On Friday afternoon, our idea for the webfest was pitched by Siddha, so that anybody interested could join us and we could then get down to coding as soon as possible. A party was also organized by the webfest team that evening, which presented a good opportunity to clarify the ideas and explain them further. We met some great people, like Ben Segal, an honorary CERN member and chief technology officer of the Citizen Cyberscience Centre (CCC). He liked our idea and agreed to be our team’s mentor. Furthermore, we shared our idea with Francois Grey, coordinator of the CCC, who referred us to Daniel Lombraña González, senior researcher at the CCC and co-founder of the Crowdcrafting website. He turned our idea into a citizen science project, making it possible for absolutely anyone to learn about the trails of particles and help in classifying data.

Race to the finish

The following morning, everyone was energized and ready to get down to business. Throughout the day, there were discussions going on, new contacts being made, people learning new things, and everybody was having a good time. Together with a handful of other teams, we somehow even managed to code through the night!

On Sunday, the final day of the webfest, each team raced to complete their projects on time. The final presentations took place in the afternoon, and it was very interesting to see how all the ideas turned out.

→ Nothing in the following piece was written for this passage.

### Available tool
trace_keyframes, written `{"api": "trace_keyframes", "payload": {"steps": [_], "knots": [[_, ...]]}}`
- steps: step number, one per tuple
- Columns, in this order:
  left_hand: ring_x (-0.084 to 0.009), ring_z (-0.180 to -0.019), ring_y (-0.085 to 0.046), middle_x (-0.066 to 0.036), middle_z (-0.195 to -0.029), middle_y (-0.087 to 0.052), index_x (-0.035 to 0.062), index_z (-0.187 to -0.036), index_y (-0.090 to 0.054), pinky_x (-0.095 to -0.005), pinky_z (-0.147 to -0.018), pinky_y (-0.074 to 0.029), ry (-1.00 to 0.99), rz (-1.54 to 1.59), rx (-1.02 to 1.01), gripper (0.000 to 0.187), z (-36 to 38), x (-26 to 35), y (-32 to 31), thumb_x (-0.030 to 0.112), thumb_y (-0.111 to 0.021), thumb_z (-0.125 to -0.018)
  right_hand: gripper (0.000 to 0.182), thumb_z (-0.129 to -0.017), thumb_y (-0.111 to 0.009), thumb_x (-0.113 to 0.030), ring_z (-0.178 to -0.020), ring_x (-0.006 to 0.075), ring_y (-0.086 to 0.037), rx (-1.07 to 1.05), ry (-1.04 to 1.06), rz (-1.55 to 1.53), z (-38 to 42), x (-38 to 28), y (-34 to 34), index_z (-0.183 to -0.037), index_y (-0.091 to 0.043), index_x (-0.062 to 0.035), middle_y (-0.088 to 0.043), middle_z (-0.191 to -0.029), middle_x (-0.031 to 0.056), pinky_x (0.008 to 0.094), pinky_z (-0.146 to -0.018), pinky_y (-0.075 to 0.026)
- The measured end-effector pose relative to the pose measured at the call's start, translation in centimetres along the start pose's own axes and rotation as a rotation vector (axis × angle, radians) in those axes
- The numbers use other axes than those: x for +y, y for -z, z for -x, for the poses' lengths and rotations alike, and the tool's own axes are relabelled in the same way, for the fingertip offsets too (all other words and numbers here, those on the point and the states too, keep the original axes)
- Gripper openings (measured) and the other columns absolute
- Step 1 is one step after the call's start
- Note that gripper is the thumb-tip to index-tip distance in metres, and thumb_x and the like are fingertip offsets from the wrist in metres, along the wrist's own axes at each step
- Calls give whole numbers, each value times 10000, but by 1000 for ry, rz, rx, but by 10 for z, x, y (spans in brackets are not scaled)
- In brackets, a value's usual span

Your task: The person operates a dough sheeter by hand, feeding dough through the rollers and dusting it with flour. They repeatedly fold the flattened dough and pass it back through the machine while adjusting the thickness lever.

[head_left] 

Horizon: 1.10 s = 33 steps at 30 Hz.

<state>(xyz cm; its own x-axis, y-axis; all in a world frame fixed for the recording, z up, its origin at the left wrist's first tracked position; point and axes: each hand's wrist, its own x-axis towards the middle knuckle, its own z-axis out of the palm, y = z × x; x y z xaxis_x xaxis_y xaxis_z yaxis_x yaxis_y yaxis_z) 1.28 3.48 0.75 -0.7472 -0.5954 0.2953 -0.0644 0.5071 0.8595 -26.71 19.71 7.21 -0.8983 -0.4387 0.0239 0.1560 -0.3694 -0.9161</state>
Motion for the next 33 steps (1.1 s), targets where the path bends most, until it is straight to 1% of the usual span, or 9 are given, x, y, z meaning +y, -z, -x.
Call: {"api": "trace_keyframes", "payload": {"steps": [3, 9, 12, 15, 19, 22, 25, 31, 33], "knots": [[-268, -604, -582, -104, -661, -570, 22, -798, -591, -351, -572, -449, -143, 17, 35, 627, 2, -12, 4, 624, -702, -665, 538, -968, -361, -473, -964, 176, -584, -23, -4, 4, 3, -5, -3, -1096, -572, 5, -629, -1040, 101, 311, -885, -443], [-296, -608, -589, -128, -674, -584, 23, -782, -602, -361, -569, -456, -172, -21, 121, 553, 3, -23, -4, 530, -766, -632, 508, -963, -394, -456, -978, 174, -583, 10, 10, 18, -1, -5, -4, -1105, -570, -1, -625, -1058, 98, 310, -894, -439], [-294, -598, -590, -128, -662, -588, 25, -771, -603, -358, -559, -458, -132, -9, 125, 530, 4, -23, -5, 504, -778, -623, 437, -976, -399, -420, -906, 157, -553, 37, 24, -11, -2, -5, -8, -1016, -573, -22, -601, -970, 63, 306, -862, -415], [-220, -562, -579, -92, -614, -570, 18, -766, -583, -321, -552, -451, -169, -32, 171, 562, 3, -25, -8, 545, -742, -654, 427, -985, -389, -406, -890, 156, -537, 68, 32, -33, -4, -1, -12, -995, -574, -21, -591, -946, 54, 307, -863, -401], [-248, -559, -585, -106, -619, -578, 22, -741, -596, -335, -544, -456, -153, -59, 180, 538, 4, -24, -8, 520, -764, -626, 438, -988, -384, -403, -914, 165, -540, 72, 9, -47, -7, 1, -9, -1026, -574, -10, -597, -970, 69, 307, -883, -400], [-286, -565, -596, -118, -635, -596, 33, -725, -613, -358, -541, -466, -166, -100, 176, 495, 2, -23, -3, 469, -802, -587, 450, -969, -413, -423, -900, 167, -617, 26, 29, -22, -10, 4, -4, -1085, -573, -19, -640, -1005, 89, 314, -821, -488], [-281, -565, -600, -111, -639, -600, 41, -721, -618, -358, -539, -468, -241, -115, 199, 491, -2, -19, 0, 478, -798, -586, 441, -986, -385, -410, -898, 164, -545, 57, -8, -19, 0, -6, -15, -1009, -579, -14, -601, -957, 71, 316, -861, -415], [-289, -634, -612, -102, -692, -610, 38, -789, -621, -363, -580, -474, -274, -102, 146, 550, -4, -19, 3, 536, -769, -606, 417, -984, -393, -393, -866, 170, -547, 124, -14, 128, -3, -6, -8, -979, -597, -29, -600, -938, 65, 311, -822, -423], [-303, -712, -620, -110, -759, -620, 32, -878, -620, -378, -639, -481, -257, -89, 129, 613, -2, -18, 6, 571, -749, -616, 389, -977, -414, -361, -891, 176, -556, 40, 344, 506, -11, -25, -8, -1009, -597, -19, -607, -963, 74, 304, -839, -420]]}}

The webfest was an amazing experience for every single one of us; one which we will never forget. And, to top it all off, we won the award for Best Innovative Outreach’! Not only that, but there was also another team in the webfest with CERN openlab summer students participating, and they too won a prize: They received the award for ‘Best Design’!

CERN openlab is a unique public-private partnership between CERN and leading ICT companies. Its mission is to accelerate the development of cutting-edge solutions to be used by the worldwide Large Hadron Collider (LHC) research community.